Render every line of the data exactly as written, and leave out the pictures.

(Records excerpted from a collection)
- Opening Delimiter -

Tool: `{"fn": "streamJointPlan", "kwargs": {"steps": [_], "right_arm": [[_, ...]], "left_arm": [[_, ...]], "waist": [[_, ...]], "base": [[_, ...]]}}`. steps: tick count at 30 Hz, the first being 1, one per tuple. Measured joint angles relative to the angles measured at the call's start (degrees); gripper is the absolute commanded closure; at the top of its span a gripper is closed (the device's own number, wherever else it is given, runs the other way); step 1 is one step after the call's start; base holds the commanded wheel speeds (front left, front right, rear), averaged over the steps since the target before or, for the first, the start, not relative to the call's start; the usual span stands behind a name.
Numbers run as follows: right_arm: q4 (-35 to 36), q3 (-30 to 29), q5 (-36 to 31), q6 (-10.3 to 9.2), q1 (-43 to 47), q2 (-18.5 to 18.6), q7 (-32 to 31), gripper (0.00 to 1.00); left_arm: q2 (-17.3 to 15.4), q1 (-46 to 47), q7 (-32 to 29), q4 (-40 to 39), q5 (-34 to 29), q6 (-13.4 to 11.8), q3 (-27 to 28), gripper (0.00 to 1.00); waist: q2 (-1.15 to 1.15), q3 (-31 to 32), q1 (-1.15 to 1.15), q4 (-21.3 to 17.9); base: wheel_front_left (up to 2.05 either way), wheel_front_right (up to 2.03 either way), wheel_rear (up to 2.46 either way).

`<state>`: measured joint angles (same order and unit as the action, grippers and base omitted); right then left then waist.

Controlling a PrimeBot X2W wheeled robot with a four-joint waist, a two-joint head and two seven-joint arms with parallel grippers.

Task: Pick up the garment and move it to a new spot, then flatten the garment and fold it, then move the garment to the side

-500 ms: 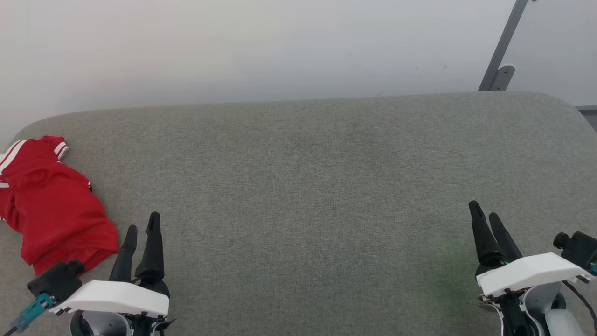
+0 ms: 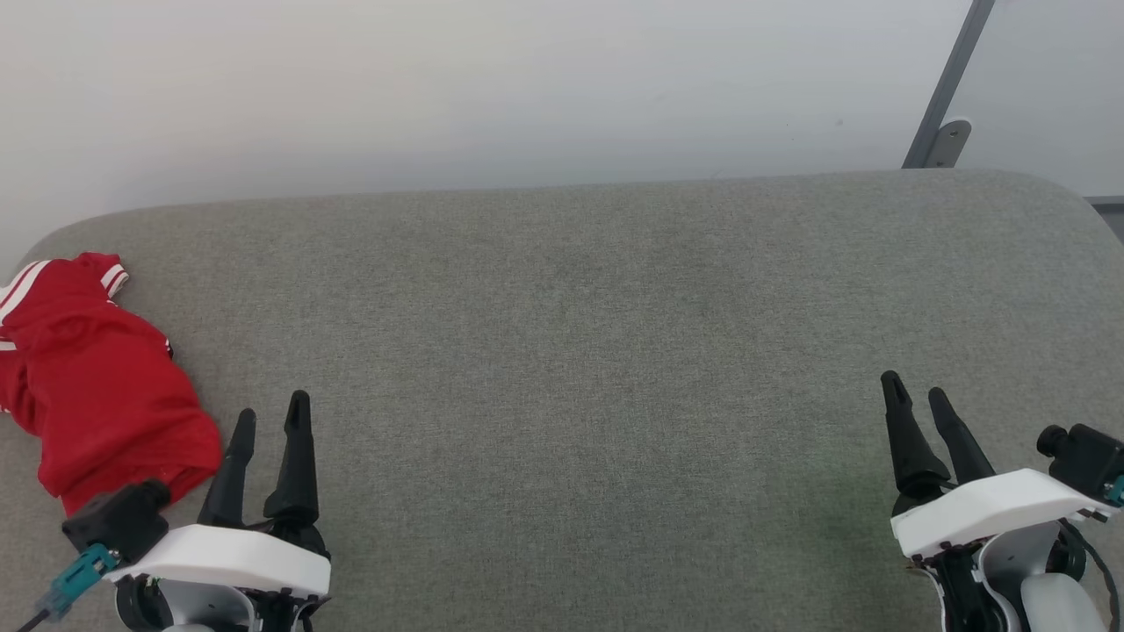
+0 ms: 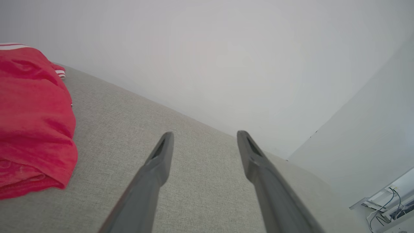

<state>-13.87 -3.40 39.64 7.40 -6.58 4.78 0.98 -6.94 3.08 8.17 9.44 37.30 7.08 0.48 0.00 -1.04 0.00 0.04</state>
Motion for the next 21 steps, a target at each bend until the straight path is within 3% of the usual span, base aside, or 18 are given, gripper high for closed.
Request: {"fn": "streamJointPlan", "kwargs": {"steps": [21], "right_arm": [[1.77,-0.24,-10.49,0.01,-0.54,-0.23,0.55,0.0]], "left_arm": [[-1.01,-0.05,2.93,-1.85,-10.71,0.16,-1.48,0.0]], "waist": [[0.0,-0.42,0.0,0.17]], "base": [[0.0,0.0,0.0]]}}
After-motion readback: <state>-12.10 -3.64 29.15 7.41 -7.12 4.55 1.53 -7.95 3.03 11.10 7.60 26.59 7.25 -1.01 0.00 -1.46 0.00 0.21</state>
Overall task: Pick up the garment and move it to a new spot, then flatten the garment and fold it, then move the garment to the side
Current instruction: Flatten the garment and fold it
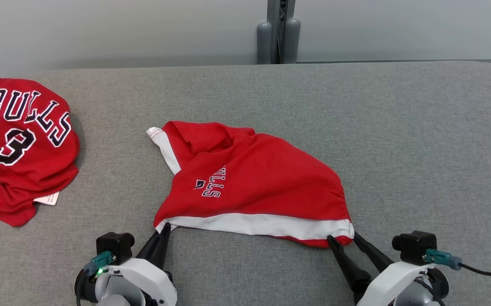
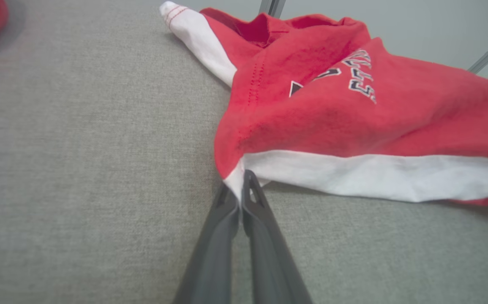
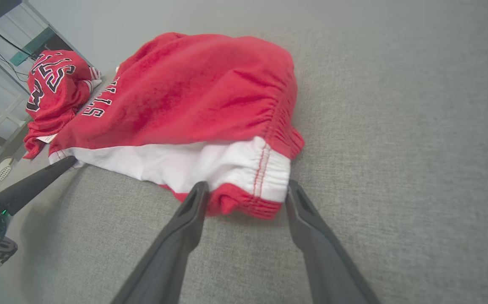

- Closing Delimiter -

| Answer box |
Tool: `{"fn": "streamJointPlan", "kwargs": {"steps": [_], "right_arm": [[_, ...]], "left_arm": [[_, ...]], "waist": [[_, ...]], "base": [[_, ...]]}}`. steps: tick count at 30 Hz, the first being 1, one per tuple. Measured joint angles relative to the angles measured at the call's start (degrees); gripper is the absolute commanded closure; at the top of its span a gripper is closed (the device's own number, wherever else it is given, runs the other way); step 1 is one step after the call's start; base holds the commanded wheel speeds (front left, front right, rear), averaged over the steps since the target before or, for the first, the start, not relative to the call's start; the usual span stands behind a name.
Numbers run as follows: right_arm: q4 (-35 to 36), q3 (-30 to 29), q5 (-36 to 31), q6 (-10.3 to 9.2), q1 (-43 to 47), q2 (-18.5 to 18.6), q7 (-32 to 31), gripper (0.00 to 1.00); left_arm: q2 (-17.3 to 15.4), q1 (-46 to 47), q7 (-32 to 29), q4 (-40 to 39), q5 (-34 to 29), q6 (-13.4 to 11.8), q3 (-27 to 28), gripper (0.00 to 1.00); waist: q2 (-1.15 to 1.15), q3 (-31 to 32), q1 (-1.15 to 1.15), q4 (-21.3 to 17.9); base: wheel_front_left (up to 2.05 either way), wheel_front_right (up to 2.03 either way), wheel_rear (up to 2.46 either way).

`<state>`: measured joint angles (same order and unit as the action, grippers and base omitted); right then left then waist.

Controlling a PrimeBot X2W wheeled robot with a four-joint waist, a two-joint head and two seven-joint arms with parallel grippers.

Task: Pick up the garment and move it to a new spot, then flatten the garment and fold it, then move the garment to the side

-500 ms: 
+0 ms: 
+0 ms: 

<state>-13.87 -3.40 39.64 7.40 -6.58 4.78 0.98 -6.94 3.08 8.17 9.44 37.30 7.08 0.48 0.00 -1.04 0.00 0.04</state>
Motion for the next 21 steps, a target at each bend until the straight path is within 3% of the usual span, base aside, or 18 are given, gripper high for closed.
Request: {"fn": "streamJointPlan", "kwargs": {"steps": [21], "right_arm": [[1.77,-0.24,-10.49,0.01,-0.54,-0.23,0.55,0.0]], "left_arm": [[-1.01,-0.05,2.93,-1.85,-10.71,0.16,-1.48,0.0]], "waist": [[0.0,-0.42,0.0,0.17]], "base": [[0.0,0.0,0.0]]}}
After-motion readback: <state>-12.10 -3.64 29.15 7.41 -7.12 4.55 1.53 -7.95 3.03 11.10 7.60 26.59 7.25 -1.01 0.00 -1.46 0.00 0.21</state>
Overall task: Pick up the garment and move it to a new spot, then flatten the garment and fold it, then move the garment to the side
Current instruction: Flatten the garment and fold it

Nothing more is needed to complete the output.